I was fortunate to attend the Midwest Association of Translators and Interpreters 7th Annual Conference this past weekend in Milwaukee, Wisconsin.  One of the speakers was Nicolas Hartmann, Ph.D., who also happens to be the acting President of the American Translator’s Association.

Dr. Hartmann, presented on the current state of the translation industry from the vantage point of a freelance translator.  This was interesting , our company is a Language Service Provider (LSP) and as such we often don’t consider the impact of our industry on the freelance talent that we so often utilize.  Dr. Hartmann did a wonderful job presenting and reminding the MATI members that they are in essence a business, regardless of size.   As a business, freelance interpreters and translators, regardless of their location can market locally, regionally, nationally and internationally.  I receive at least 25 – 50 resumes per day from interpreters and translators and the majority of those resumes are now coming from abroad.

That got me thinking, do the language professionals based in North America realize that the world is essentially a giant global market?  In our industry we work with international markets and documents on a daily basis and in various aspects, but do the freelance talent that is based in the North American market internationally?  I don’t think they do.  From our vantage point, that being a LSP, we prefer to use translators who are immersed in the local culture of the target audience.  If we are specifically targeting a geographical area, then we focus on a translator or interpreter specifically in that area.  For example, if our client is sending marketing material to Barcelona, Spain we typically prefer to use a native Spanish translator who resides or frequently visits Barcelona.  That is true with most of our other language pairs as well.  Those who are traveling or living in those target geographical areas know the local slang, idioms, colloquialisms, etc.  They are best suited to localize the translation, if need, and to ensure that the finished product is geographically appropriate for that region.   The same principal holds true for the United States.  There are a many foreign companies marketing the United States that use linguistic talent based in their geographical area, not that of their target market.

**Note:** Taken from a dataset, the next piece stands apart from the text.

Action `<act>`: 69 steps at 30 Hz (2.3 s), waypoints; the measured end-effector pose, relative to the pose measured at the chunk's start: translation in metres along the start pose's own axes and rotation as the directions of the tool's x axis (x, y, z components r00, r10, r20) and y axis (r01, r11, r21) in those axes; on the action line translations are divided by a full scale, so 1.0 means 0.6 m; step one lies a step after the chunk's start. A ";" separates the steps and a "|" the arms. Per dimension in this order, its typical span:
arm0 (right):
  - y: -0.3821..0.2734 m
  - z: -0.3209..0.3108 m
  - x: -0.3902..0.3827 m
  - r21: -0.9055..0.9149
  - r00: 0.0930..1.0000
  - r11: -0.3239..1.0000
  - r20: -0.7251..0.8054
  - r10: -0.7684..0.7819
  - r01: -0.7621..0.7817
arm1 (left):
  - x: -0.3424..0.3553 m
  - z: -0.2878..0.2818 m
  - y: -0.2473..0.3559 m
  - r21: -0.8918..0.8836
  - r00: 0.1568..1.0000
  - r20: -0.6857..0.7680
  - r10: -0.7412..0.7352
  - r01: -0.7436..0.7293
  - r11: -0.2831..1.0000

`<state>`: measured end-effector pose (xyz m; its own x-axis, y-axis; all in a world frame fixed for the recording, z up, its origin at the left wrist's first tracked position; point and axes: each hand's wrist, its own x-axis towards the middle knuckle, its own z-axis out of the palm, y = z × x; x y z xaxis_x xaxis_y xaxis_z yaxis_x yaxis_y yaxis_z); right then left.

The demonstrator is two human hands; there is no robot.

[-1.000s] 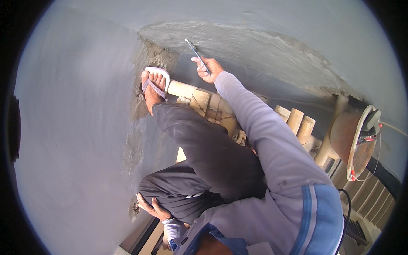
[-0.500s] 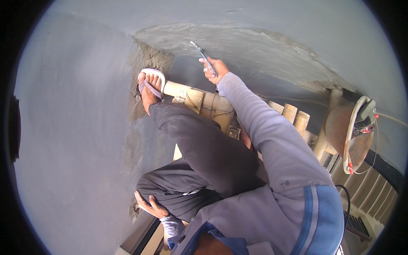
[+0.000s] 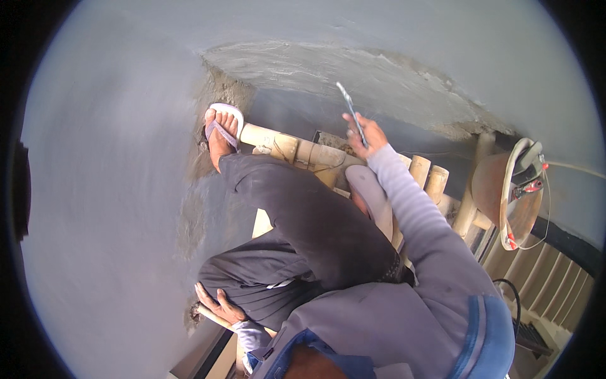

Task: The person applies plaster to a wall using a trowel and a hawk. They repeatedly scoop plaster from a bucket, transfer it to the hawk, and smooth it onto the wall surface while standing on a bamboo scaffold.

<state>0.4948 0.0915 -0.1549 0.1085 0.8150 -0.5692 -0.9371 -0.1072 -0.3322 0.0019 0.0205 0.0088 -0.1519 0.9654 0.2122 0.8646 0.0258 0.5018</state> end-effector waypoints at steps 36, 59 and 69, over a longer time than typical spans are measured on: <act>0.059 0.315 0.262 -0.164 0.914 0.984 0.384 0.130 -0.070 | 0.350 0.422 0.421 -0.608 0.861 0.224 0.457 -0.243 0.756; 0.015 0.238 0.274 -0.319 0.900 0.897 0.405 -0.164 0.306 | 0.332 0.481 0.486 -0.511 0.759 0.265 0.595 -0.413 0.754; 0.044 0.272 0.220 -0.368 0.969 0.921 0.245 -0.033 0.125 | 0.309 0.399 0.433 -0.574 0.763 0.320 0.561 -0.315 0.756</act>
<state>0.4305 0.2894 -0.1159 0.0551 0.9328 -0.3562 -0.7278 -0.2067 -0.6539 0.3128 0.2685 -0.0225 0.5226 0.8345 0.1747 0.4264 -0.4333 0.7940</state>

There are drawbacks to using linguistic talent based in North America, namely prince, depending upon the language pairs, technicality, length of the project, etc. but in the large scope of things, price should be fairly minor, maybe $.05 – $.10 per word.  Surprisingly this price difference for some clients can break a deal, but it is my opinion, that you always get what you pay for.  It is best to pay a little extra to ensure that your product is represented well and appropriately.

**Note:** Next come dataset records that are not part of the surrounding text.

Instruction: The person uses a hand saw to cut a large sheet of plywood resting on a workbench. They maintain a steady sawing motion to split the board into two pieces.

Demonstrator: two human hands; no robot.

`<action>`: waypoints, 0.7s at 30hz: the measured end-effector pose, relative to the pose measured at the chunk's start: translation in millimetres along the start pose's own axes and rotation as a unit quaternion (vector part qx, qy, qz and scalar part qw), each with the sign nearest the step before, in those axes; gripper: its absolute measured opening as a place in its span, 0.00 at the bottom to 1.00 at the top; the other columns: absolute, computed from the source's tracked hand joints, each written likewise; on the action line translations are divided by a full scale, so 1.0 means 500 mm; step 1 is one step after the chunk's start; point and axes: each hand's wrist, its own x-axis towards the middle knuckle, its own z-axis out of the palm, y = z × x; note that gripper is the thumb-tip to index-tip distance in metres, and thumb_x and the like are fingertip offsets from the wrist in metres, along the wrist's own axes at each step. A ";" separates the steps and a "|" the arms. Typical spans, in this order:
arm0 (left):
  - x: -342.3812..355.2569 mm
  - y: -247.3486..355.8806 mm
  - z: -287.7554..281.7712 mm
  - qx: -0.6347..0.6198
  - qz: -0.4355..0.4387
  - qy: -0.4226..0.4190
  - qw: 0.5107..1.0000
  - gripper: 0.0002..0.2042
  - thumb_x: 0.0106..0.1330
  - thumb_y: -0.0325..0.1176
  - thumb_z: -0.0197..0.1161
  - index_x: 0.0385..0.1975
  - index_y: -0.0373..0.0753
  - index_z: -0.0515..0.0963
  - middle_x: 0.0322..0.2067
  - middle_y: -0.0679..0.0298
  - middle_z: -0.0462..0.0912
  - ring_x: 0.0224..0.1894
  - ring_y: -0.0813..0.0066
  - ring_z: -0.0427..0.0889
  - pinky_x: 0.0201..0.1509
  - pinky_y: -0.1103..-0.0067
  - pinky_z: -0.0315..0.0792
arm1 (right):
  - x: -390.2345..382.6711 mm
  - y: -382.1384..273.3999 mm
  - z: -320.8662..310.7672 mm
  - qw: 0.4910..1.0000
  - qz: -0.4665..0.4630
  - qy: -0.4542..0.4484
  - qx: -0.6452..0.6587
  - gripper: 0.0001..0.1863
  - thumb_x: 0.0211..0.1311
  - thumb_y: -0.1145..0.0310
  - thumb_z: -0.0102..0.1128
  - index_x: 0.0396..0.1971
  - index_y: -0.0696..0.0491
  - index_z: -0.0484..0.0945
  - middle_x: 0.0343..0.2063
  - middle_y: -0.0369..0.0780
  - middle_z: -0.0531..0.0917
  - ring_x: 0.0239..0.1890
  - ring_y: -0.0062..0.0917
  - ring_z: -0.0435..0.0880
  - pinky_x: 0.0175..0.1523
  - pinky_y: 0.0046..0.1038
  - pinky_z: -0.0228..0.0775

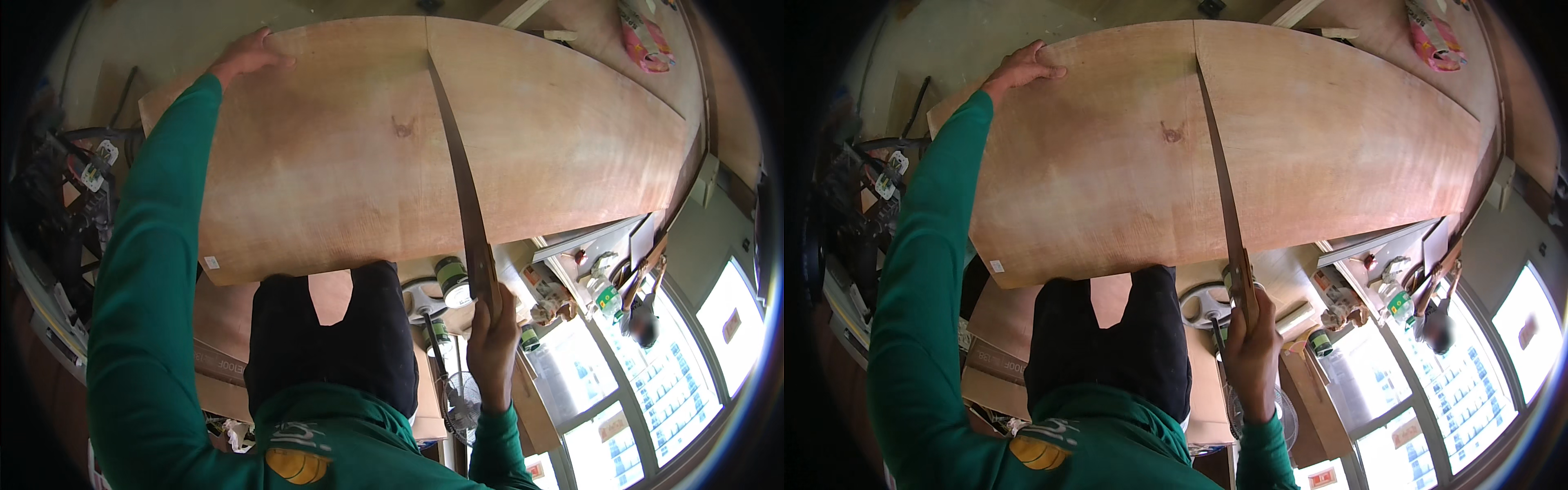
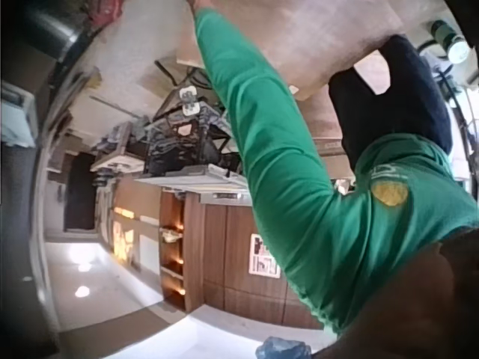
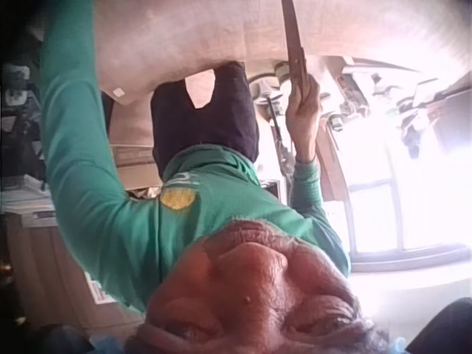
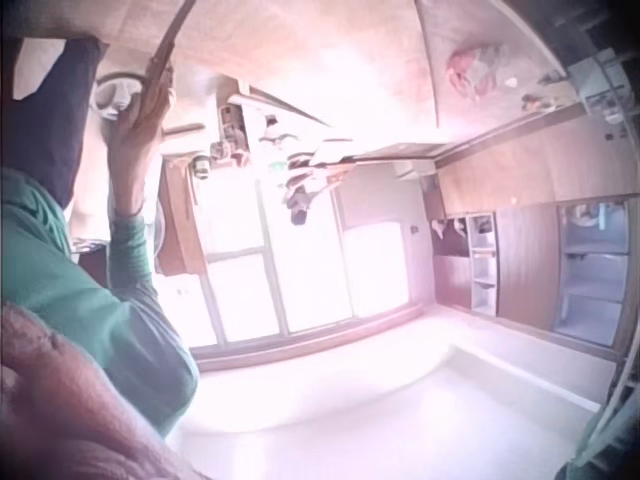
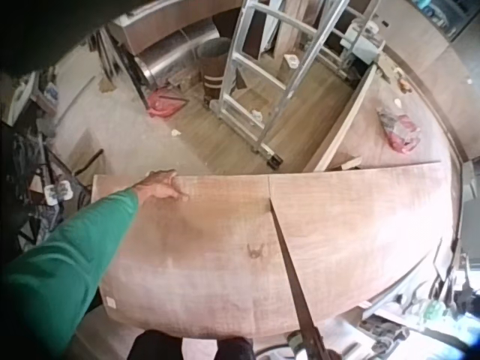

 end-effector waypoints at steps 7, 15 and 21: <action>0.003 0.034 0.007 -0.013 0.025 -0.034 0.999 0.65 0.50 0.64 0.80 0.82 0.31 0.52 0.78 0.45 0.63 0.81 0.53 0.61 0.82 0.64 0.60 | 0.469 0.022 0.240 0.982 -0.170 0.071 0.036 0.18 0.80 0.58 0.56 0.54 0.58 0.75 0.36 0.65 0.84 0.42 0.65 0.84 0.40 0.55 0.77; -0.010 -0.008 -0.003 -0.011 -0.017 -0.016 1.000 0.66 0.50 0.66 0.80 0.82 0.32 0.52 0.81 0.45 0.58 0.83 0.52 0.56 0.84 0.63 0.56 | 0.142 -0.001 0.067 0.999 -0.048 -0.014 0.012 0.16 0.80 0.66 0.55 0.60 0.58 0.75 0.36 0.58 0.86 0.40 0.56 0.89 0.40 0.47 0.79; -0.006 0.009 -0.013 0.020 0.000 -0.009 1.000 0.65 0.50 0.64 0.80 0.82 0.31 0.53 0.80 0.46 0.60 0.82 0.52 0.58 0.83 0.63 0.58 | 0.150 0.014 0.065 0.995 -0.101 0.000 -0.022 0.18 0.80 0.67 0.56 0.62 0.58 0.75 0.37 0.57 0.88 0.41 0.52 0.91 0.42 0.46 0.81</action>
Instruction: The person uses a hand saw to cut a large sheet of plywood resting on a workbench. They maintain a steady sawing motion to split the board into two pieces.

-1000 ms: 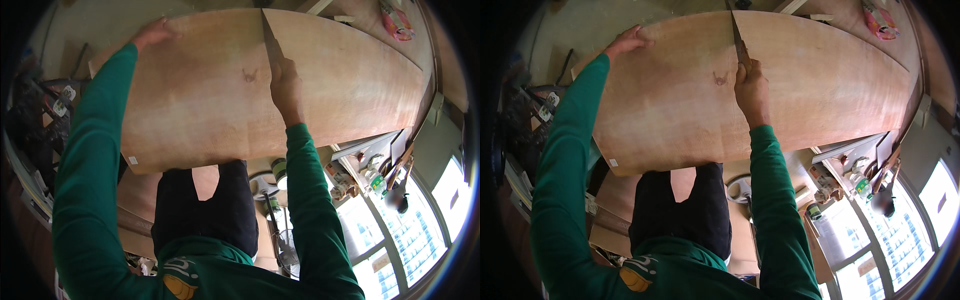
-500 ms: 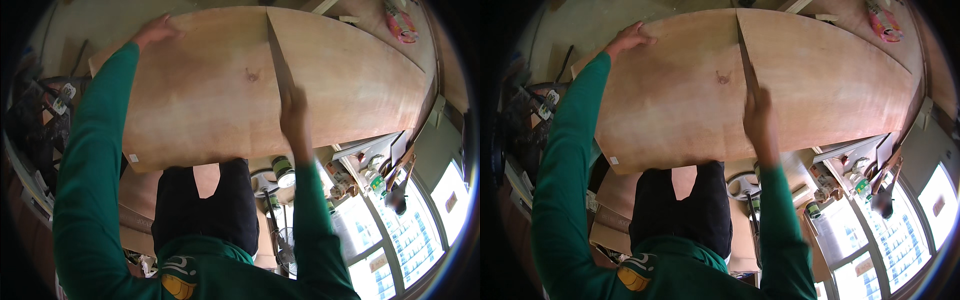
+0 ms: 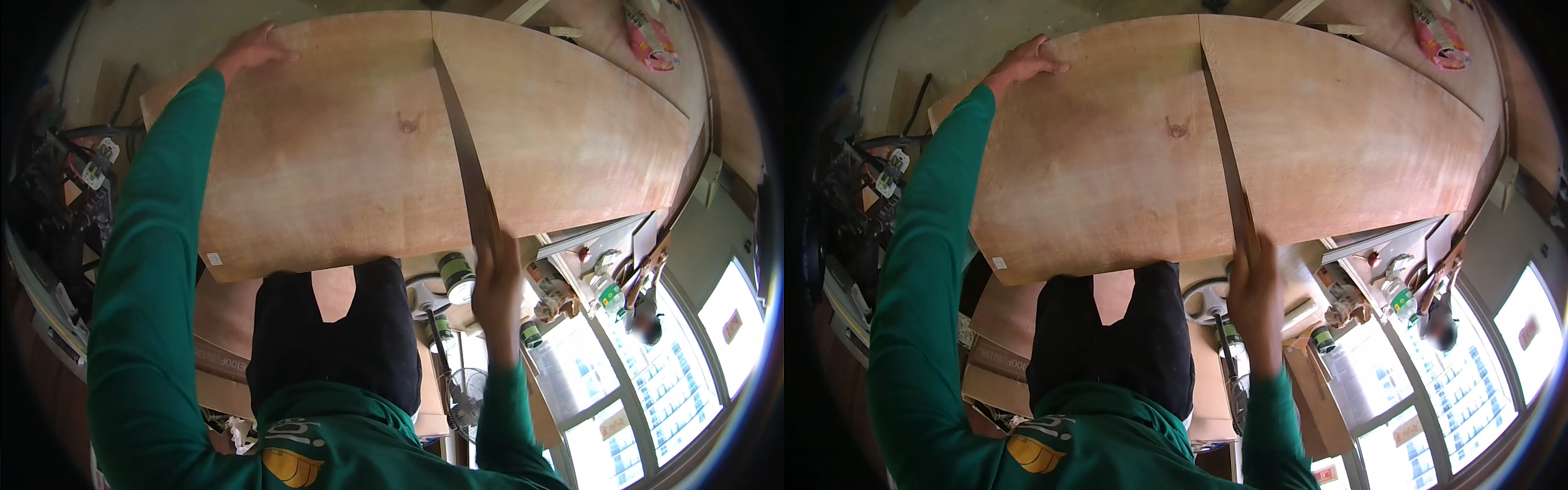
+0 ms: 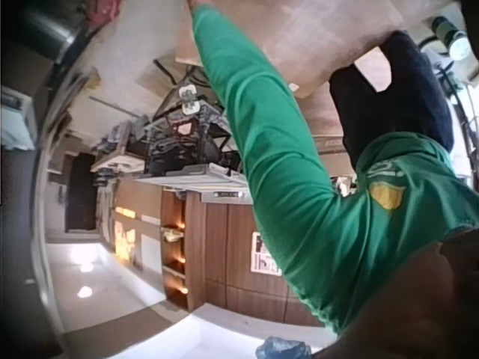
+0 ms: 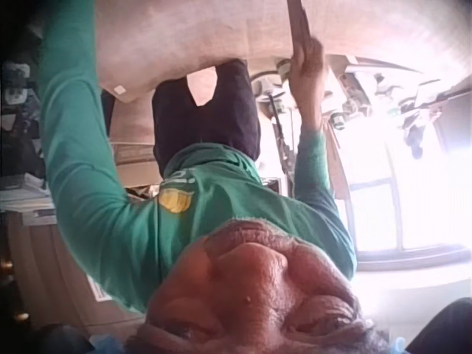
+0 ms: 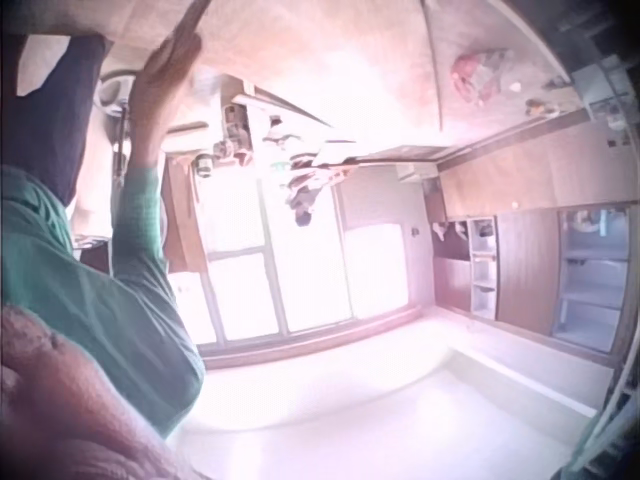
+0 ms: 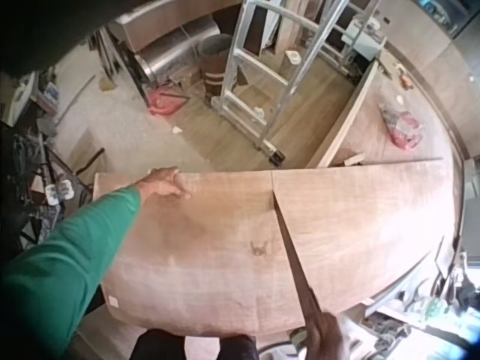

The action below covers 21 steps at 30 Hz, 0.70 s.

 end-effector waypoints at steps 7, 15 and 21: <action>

I would encourage North American based linguistic talent to keep a few key points in mind when marketing abroad.

  • Always, include a cover email with your resume attached.
  • Use local currency for your target market.  If you are marketing Europe list your prices in Euros, etc.
  • If your language pairs are English > Spanish and you are marketing a company in an English speaking country, provide your resume in English.  You can always attach the Spanish as well, but make sure your email and text is in the correct language for your target market.
  • Feel free to provide a sample translation, but include both the source and target documents.
  • Include your areas of expertise.
  • Feel free to call the company and speak to the translation manager or person in charge of new vendors.  You may get hung up on, but for those potential clients that do take your call, it may pay off.

Just these few tips will help get your resume read by the correct person and hopefully increase your international marketing and client base.